Linux general wants you to leave interrupts masked as the VM, the execptions, and process management (context and context switching) have to work together. In order to keep things simple for the VM, the kernel stack and process context are generally rooted in either a single 4k (or 8k) area which is a single VM page. This page is always mapped. Typically, all CPUs will switch from interrupt mode to system mode when servicing an interrupt and use the same kernel stack as all other exceptions. The stack is small so to allow recursion (and large stack allocation) can blow up the stack resulting in stack overflows at the kernel level. This is bad.
许多内核结构需要在多个总线周期内保持一致;即,添加元素时,链表必须同时更新prev和next节点链接.执行此操作的典型机制可能是屏蔽中断,以确保代码是原子的.某些CPU可能允许总线锁定,但这不是通用的.上下文切换代码也必须是原子的.中断的结果通常是重新计划.也就是说,内核中断处理程序可能已经write()中写入更多缓冲的数据.

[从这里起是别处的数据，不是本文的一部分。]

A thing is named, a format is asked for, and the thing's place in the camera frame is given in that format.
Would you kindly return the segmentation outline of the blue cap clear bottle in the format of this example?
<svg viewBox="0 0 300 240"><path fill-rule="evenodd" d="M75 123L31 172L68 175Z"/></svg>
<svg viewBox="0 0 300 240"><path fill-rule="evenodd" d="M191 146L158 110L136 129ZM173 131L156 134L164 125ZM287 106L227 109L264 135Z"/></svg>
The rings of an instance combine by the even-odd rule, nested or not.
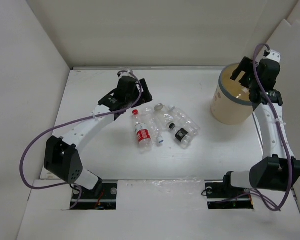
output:
<svg viewBox="0 0 300 240"><path fill-rule="evenodd" d="M158 146L161 145L164 142L164 138L162 136L161 125L154 113L154 110L150 107L144 108L142 110L142 116L150 131L151 138Z"/></svg>

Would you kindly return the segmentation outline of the red label plastic bottle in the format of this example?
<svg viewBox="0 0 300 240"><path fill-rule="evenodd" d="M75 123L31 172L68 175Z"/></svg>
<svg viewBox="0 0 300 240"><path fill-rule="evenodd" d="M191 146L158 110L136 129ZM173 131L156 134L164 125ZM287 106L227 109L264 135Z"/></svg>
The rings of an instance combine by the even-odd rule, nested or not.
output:
<svg viewBox="0 0 300 240"><path fill-rule="evenodd" d="M152 139L149 128L137 109L132 111L132 122L140 152L150 151L152 149Z"/></svg>

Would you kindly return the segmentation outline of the beige bin with grey rim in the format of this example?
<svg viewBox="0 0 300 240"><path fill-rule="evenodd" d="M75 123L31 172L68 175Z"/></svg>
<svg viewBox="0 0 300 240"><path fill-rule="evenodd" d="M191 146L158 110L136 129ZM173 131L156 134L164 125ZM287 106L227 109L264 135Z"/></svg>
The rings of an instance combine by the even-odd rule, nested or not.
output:
<svg viewBox="0 0 300 240"><path fill-rule="evenodd" d="M226 125L242 124L253 114L249 89L241 86L238 78L231 79L238 66L238 63L234 63L221 71L210 104L210 110L215 119Z"/></svg>

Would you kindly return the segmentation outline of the black label plastic bottle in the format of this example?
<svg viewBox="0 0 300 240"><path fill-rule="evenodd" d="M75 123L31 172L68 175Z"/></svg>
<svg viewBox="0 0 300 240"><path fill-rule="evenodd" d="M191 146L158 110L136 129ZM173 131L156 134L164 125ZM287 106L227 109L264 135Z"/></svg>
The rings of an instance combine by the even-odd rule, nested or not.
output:
<svg viewBox="0 0 300 240"><path fill-rule="evenodd" d="M187 149L191 145L194 137L184 127L174 122L169 122L166 127L181 148Z"/></svg>

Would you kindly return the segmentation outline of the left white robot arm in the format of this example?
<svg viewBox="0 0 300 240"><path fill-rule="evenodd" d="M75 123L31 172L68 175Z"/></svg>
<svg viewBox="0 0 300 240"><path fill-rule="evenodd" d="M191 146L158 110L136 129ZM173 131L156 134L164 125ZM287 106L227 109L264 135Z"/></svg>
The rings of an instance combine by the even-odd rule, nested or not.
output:
<svg viewBox="0 0 300 240"><path fill-rule="evenodd" d="M84 168L81 152L107 125L131 107L153 99L146 80L136 80L123 73L118 85L105 95L92 111L92 117L82 121L63 136L51 136L46 142L44 168L69 185L79 185L90 198L97 198L103 180Z"/></svg>

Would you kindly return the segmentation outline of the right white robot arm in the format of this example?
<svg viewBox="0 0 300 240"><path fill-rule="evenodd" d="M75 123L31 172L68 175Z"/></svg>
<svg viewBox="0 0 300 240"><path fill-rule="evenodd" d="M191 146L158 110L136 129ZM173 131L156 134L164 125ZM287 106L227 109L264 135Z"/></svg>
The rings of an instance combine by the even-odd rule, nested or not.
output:
<svg viewBox="0 0 300 240"><path fill-rule="evenodd" d="M300 177L300 160L295 158L286 136L283 122L283 98L275 84L281 66L278 59L263 58L257 67L252 59L244 57L233 71L235 81L244 72L239 83L249 90L254 115L261 132L263 157L249 171L228 172L221 191L233 197L239 189L264 189L284 192Z"/></svg>

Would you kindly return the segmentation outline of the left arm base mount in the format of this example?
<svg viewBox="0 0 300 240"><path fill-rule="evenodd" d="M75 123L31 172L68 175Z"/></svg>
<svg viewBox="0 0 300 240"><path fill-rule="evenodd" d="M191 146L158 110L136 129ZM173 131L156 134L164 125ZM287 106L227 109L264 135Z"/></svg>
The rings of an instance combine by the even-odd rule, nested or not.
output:
<svg viewBox="0 0 300 240"><path fill-rule="evenodd" d="M101 190L94 195L89 190L82 188L81 197L78 186L71 185L72 196L70 210L116 210L118 182L106 180L102 183Z"/></svg>

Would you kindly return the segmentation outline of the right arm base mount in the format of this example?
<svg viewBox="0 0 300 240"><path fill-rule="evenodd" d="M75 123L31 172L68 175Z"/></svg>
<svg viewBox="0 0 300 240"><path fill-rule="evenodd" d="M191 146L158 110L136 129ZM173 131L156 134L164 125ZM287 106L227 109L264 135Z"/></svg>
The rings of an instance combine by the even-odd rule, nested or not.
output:
<svg viewBox="0 0 300 240"><path fill-rule="evenodd" d="M201 195L207 199L209 210L253 210L250 192L245 188L233 187L230 177L225 175L219 180L205 180Z"/></svg>

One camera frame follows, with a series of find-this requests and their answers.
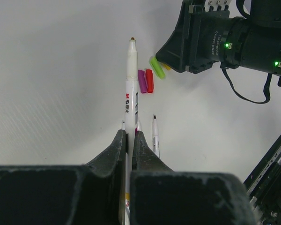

Many kernel structures need to stay consistent over multiple bus cycles; Ie, a linked list must update both prev and next node links when adding an element. A typical mechanism to do this maybe to mask interrupts, to ensure the code is atomic. Some CPUs may allow bus locking, but this is not universal. The context switching code must also be atomic. A consequence of an interrupt is typically rescheduling. Ie, a kernel interrupt handler may have acked a disk controller and started a write operation. Then a kernel thread may schedule to write more buffered data from the original user space write().
随时发生的中断可能会破坏某些子系统对原子行为的假设.不允许中断使用子系统,禁止他们使用子系统.
Interrupts occurring at any time can break some sub-sytem's assumptions of atomic behavior. Instead of allowing interrupt to use the sub-system, they are prohibited from using it.
Linux必须处理三件事.当前进程执行上下文,当前虚拟内存布局和硬件请求.他们都需要共同努力.由于中断可能随时发生,因此它们发生在任何流程上下文中.在中断中使用sleep()等将使随机进程进入睡眠状态.允许在中断中分配大量堆栈可能会炸毁有限的堆栈.这些设计选择限制了Linux中断处理程序中可能发生的情况.各种配置选项都可以允许重入中断,但这通常是特定于CPU的.
Linux must handle three thing. The current process execution context, the current virtual memory layout and hardware requests. They all need to work together. As the interrupts may happen at any time, they occur in any process context. Using sleep(), etc in an interrupt would put random processes to sleep. Allowing large stack allocation in an interrupt could blow up the limited stack. These design choices limit what can happen in a Linux interrupt handler. Various configuration options can allow re-entrant interrupts, but this is often CPU specific.
保持上半部的优势,现在主要的中断处理程序较小,这是减少了中断等待时间.繁忙的工作应该在内核线程中完成.需要 un-mask 中断的中断服务例程已经对Linux生态系统有些反社会了.该工作应放在内核线程中.
A benefit of keeping the top half, now the main interrupt handler small is that interrupt latency is reduced. Busy work should be done in a kernel thread. An interrupt service routine that would need to un-mask interrupts is already somewhat anti-social to the Linux eco-system. That work should be put in a kernel thread.
从某种意义上说, Linux中断上下文确实不存在.这只是在任何进程上下文中都可能发生的CPU中断.实际上, Linux中断上下文是一组编码限制.
The Linux interrupt context really doesn't exist in some sense. It is only a CPU interrupt which may happen in any process context. The Linux interrupt context is actually a set of coding limitations that happen as a consequence of this.
这篇关于为什么需要中断上下文?的文章就介绍到这了,希望我们推荐的答案对大家有所帮助,也希望大家多多支持IT屋!